In the end, the hardest part of his escape turned out to be buying an Oyster Card, he reflected, watching the English countryside fly past on the 13:05 to Winchester. Though it was quite a miraculous little card really. The lady on the platform had been quite happy to have it.
They were stripped of their weapons; some of the men were stripped of their boots. Bucky kept his, thank God—the march was bad enough. They stumbled one after the other, single file, moving deeper behind enemy lines. Mostly they kept their heads down, though Bucky glanced around when he could, trying to stay alert, catching the occasional glance from Dum Dum and Gabe, further back in the line. A light seen through the trees was hanging from a gate in the high wall of a Nazi compound, and as they approached, a couple of guys decided to run for it.
They were shot. They lay where they fell, ignored.
Inside the gates, they were marched across an empty courtyard and then through an iron door into a windowless brick building. The inside was like a kennel, a chicken coop: full of cages, three stories of them, linked together by metal catwalks. Each cage already housed several men—and Bucky felt his senses sharpening and knew that Steve was behind him, ready to direct him, because he only had one shot at this –and then the guard looked away for a moment and at Steve's signaling tap he slid quickly and silently through the line till he reached Dum Dum and Gabe. If he was gonna be caged, better to be locked up with guys he trusted.

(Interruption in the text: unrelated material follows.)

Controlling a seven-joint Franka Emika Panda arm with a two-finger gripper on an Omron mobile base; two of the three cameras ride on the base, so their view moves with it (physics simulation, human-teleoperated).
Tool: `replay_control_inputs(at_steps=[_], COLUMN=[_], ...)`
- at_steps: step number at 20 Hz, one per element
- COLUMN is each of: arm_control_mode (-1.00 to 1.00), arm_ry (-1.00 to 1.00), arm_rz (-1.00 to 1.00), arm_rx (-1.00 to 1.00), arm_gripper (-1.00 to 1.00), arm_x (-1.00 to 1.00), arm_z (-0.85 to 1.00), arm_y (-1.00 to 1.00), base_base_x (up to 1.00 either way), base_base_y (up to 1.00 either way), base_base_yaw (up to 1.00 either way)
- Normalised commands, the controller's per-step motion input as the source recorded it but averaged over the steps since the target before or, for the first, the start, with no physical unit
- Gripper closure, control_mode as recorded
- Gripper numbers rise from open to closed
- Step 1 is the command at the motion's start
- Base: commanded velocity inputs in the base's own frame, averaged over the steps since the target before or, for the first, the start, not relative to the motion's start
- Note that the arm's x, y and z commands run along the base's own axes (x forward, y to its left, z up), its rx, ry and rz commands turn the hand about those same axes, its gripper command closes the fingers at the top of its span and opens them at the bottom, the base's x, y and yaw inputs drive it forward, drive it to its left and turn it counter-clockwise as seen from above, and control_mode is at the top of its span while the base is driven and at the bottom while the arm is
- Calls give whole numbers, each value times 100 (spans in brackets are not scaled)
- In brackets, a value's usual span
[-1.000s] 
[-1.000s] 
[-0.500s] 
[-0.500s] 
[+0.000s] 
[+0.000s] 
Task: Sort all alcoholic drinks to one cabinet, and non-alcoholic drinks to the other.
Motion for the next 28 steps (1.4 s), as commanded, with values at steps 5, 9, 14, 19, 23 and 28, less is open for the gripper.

But the Kraut guard counted them off without reason, shoving two guys into one cell, three guys into another. He and Dum Dum were waved into a cell with a wary-looking Brit and someone else: a mess of rumpled clothing with a mustache, sitting on the ground, asleep, knees pulled up.
"Barnes," Bucky said, without extending his hand. "This here is Dugan. 107th Infantry."
"Falsworth," the Brit replied. "3rd Independent Parachute Brigade." He turned to the bundle of clothes in the corner, the mustachioed face resting on the drawn-up knees. The guy reminded Bucky of the drunks sprawled on the streets of Red Hook, pickled and dreamy on red wine after shift. "This is Dernier. He's from Marseille," Falsworth said, before adding, almost offhandedly, "They arrested him after he blew up the railway line to the internment camps."
Bucky and Dum Dum exchanged impressed glances. Dernier let out a small snore.
Bucky'd been brought up to think that the English were standoffish and the French were rude—and they were—but it didn't take long before he and Dum Dum and Monty were crouched down together around the sleepy Dernier and exchanging, in whispers, first bone fides, and then boasts, and then real information. Bucky'd noticed that their guards were all young, healthy, and well fed—why would you waste men like that? Anyone who could hold a gun was on a front line somewhere, so there had to be something big going on here. Monty agreed, but he didn't know what; all he'd seen was his cell and the factory, where they'd been set to making shell casings—
"Wait, this is a fucking arms factory?" Dum Dum interrupted.
"Anything explosive?" Bucky asked.
"Not that I've seen," Monty said regretfully—and then the sleepy bundle of clothes lifted its head.
"C'est tout explosif," Dernier mused, in a rough voice, "si vous savez comment l'utiliser."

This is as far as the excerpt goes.